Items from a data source

== Segment start ==

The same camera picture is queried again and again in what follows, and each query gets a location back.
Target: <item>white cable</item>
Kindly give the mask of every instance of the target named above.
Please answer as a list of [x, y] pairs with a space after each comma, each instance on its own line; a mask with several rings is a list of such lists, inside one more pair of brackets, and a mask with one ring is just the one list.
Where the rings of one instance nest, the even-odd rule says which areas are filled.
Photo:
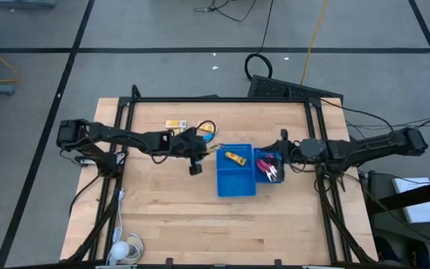
[[140, 241], [140, 248], [136, 245], [136, 244], [129, 244], [129, 246], [134, 247], [136, 253], [133, 256], [127, 256], [125, 257], [125, 260], [127, 261], [131, 261], [132, 263], [137, 263], [143, 256], [143, 242], [142, 242], [142, 238], [139, 237], [139, 235], [136, 235], [134, 233], [130, 233], [129, 237], [134, 237], [139, 239]]
[[119, 191], [119, 199], [117, 200], [117, 216], [119, 217], [120, 227], [116, 227], [113, 230], [112, 243], [119, 242], [120, 238], [122, 237], [123, 226], [122, 226], [122, 212], [120, 210], [120, 204], [124, 196], [125, 196], [125, 192], [124, 192], [124, 189], [122, 189]]
[[[112, 235], [112, 242], [113, 245], [115, 245], [115, 243], [120, 242], [120, 238], [122, 237], [122, 232], [124, 229], [124, 226], [122, 225], [122, 210], [121, 210], [121, 203], [122, 203], [122, 199], [124, 199], [125, 196], [125, 192], [124, 189], [119, 191], [119, 197], [117, 198], [117, 217], [119, 218], [119, 227], [116, 227], [113, 231], [113, 235]], [[129, 238], [133, 237], [139, 240], [140, 242], [140, 246], [137, 246], [136, 244], [128, 244], [130, 247], [133, 247], [135, 250], [135, 253], [132, 256], [126, 256], [124, 258], [124, 260], [126, 261], [130, 261], [131, 263], [137, 263], [143, 256], [143, 242], [142, 239], [139, 237], [139, 235], [136, 235], [134, 233], [130, 233], [129, 234]], [[112, 249], [109, 252], [109, 255], [107, 255], [107, 260], [105, 261], [105, 264], [108, 265], [109, 264], [109, 260], [112, 257]]]

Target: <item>black clamp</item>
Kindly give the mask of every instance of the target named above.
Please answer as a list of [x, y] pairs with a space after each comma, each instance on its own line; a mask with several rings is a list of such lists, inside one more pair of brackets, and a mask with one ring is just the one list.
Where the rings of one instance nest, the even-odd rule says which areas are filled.
[[280, 259], [276, 259], [275, 260], [275, 269], [282, 269], [283, 268], [283, 264], [281, 263]]
[[166, 269], [173, 269], [173, 258], [165, 259], [165, 268]]

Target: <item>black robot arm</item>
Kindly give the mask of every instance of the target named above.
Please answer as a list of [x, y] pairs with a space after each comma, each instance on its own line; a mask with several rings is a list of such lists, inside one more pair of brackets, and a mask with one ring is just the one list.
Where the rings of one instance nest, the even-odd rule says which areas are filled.
[[319, 164], [324, 166], [327, 173], [340, 173], [352, 165], [389, 155], [419, 156], [427, 147], [419, 130], [412, 128], [353, 142], [309, 138], [301, 143], [289, 141], [287, 131], [282, 129], [281, 140], [262, 150], [278, 152], [282, 164]]
[[140, 134], [105, 126], [101, 123], [90, 123], [86, 120], [62, 120], [60, 122], [57, 146], [66, 151], [77, 150], [86, 158], [94, 161], [101, 174], [115, 176], [119, 172], [117, 170], [118, 156], [100, 149], [95, 145], [95, 142], [99, 141], [134, 147], [151, 157], [189, 158], [190, 175], [202, 172], [202, 166], [197, 162], [207, 155], [206, 143], [202, 136], [196, 135], [196, 128], [188, 128], [174, 136], [172, 131]]

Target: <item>white light bulb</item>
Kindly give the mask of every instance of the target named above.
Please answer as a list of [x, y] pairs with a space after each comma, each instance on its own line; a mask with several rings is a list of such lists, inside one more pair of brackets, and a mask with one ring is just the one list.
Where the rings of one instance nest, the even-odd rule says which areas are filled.
[[121, 259], [128, 256], [129, 246], [125, 241], [116, 242], [110, 249], [109, 265], [116, 265]]

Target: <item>yellow tag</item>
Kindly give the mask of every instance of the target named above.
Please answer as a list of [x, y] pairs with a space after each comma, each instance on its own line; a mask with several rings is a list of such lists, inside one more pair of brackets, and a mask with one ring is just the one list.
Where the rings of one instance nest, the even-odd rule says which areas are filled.
[[212, 126], [210, 123], [204, 123], [199, 129], [212, 134], [214, 133], [214, 126]]
[[186, 128], [187, 121], [186, 120], [167, 120], [165, 122], [165, 128], [174, 129], [174, 128]]
[[231, 152], [225, 152], [225, 157], [231, 159], [241, 166], [245, 166], [246, 159]]

== Segment end ==

Word for word, print out all of the records above; pass over the pictures.

The same camera picture is queried again and again in what follows, and each query gets a location back.
Target: <item>white cable</item>
Kindly give the mask of every instance of the target named above.
Please answer as a list of [x, y] pairs with a space after each comma, each instance on its own line; a mask with several rings is a list of such lists, inside one more pair of brackets, and a mask with one ring is just the one list.
Where the rings of one instance nest, the even-odd rule says which areas are filled.
Photo:
[[140, 241], [140, 248], [136, 245], [136, 244], [129, 244], [129, 246], [134, 247], [136, 253], [133, 256], [127, 256], [125, 257], [125, 260], [127, 261], [131, 261], [132, 263], [137, 263], [143, 256], [143, 242], [142, 242], [142, 238], [139, 237], [139, 235], [136, 235], [134, 233], [130, 233], [129, 237], [134, 237], [139, 239]]
[[119, 191], [119, 199], [117, 200], [117, 216], [119, 217], [120, 227], [116, 227], [113, 230], [112, 243], [119, 242], [120, 238], [122, 237], [123, 226], [122, 226], [122, 212], [120, 210], [120, 204], [124, 196], [125, 196], [125, 192], [124, 192], [124, 189], [122, 189]]
[[[112, 235], [112, 242], [113, 245], [115, 245], [115, 243], [120, 242], [120, 238], [122, 237], [122, 232], [124, 229], [124, 226], [122, 225], [122, 210], [121, 210], [121, 203], [122, 203], [122, 199], [124, 199], [125, 196], [125, 192], [124, 189], [119, 191], [119, 197], [117, 198], [117, 217], [119, 218], [119, 227], [116, 227], [113, 231], [113, 235]], [[129, 238], [133, 237], [139, 240], [140, 242], [140, 246], [137, 246], [136, 244], [128, 244], [130, 247], [133, 247], [135, 250], [135, 253], [132, 256], [126, 256], [124, 258], [124, 260], [126, 261], [130, 261], [131, 263], [137, 263], [143, 256], [143, 242], [142, 239], [139, 237], [139, 235], [136, 235], [134, 233], [130, 233], [129, 234]], [[112, 249], [109, 252], [109, 255], [107, 255], [107, 260], [105, 261], [105, 264], [108, 265], [109, 264], [109, 260], [112, 257]]]

Target: <item>black clamp</item>
Kindly give the mask of every instance of the target named above.
Please answer as a list of [x, y] pairs with a space after each comma, each instance on its own line; a mask with several rings is a list of such lists, inside one more pair of brackets, and a mask with one ring is just the one list.
Where the rings of one instance nest, the even-odd rule says which areas are filled.
[[280, 259], [276, 259], [275, 260], [275, 269], [282, 269], [283, 268], [283, 264], [281, 263]]
[[166, 269], [173, 269], [173, 258], [165, 259], [165, 268]]

Target: <item>black robot arm</item>
Kindly give the mask of every instance of the target named above.
Please answer as a list of [x, y] pairs with a space after each comma, each instance on its own line; a mask with several rings is a list of such lists, inside one more pair of brackets, and a mask with one ring is just the one list.
Where the rings of one instance nest, the even-odd rule says which areas are filled.
[[319, 164], [324, 166], [327, 173], [340, 173], [352, 165], [389, 155], [419, 156], [427, 147], [419, 130], [412, 128], [353, 142], [309, 138], [301, 143], [289, 141], [287, 131], [282, 129], [281, 140], [262, 150], [278, 152], [282, 164]]
[[140, 134], [105, 126], [101, 123], [90, 123], [86, 120], [62, 120], [60, 122], [57, 146], [66, 151], [77, 150], [86, 158], [94, 161], [101, 174], [115, 176], [119, 172], [117, 170], [118, 156], [100, 149], [95, 145], [95, 142], [99, 141], [134, 147], [151, 157], [189, 158], [190, 175], [202, 172], [202, 166], [197, 162], [207, 155], [206, 143], [202, 136], [196, 135], [196, 128], [188, 128], [174, 136], [172, 131]]

Target: <item>white light bulb</item>
Kindly give the mask of every instance of the target named above.
Please answer as a list of [x, y] pairs with a space after each comma, each instance on its own line; a mask with several rings is a list of such lists, inside one more pair of brackets, and a mask with one ring is just the one list.
Where the rings of one instance nest, the even-odd rule says which areas are filled.
[[121, 259], [128, 256], [129, 246], [125, 241], [116, 242], [110, 249], [109, 265], [116, 265]]

Target: <item>yellow tag</item>
Kindly give the mask of every instance of the target named above.
Please answer as a list of [x, y] pairs with a space after each comma, each instance on its own line; a mask with several rings is a list of such lists, inside one more pair of brackets, and a mask with one ring is just the one list.
Where the rings of one instance nest, the even-odd rule says which areas are filled.
[[212, 126], [210, 123], [204, 123], [199, 129], [212, 134], [214, 133], [214, 126]]
[[186, 128], [187, 121], [186, 120], [167, 120], [165, 122], [165, 128], [174, 129], [174, 128]]
[[231, 152], [225, 152], [225, 157], [231, 159], [241, 166], [245, 166], [246, 159]]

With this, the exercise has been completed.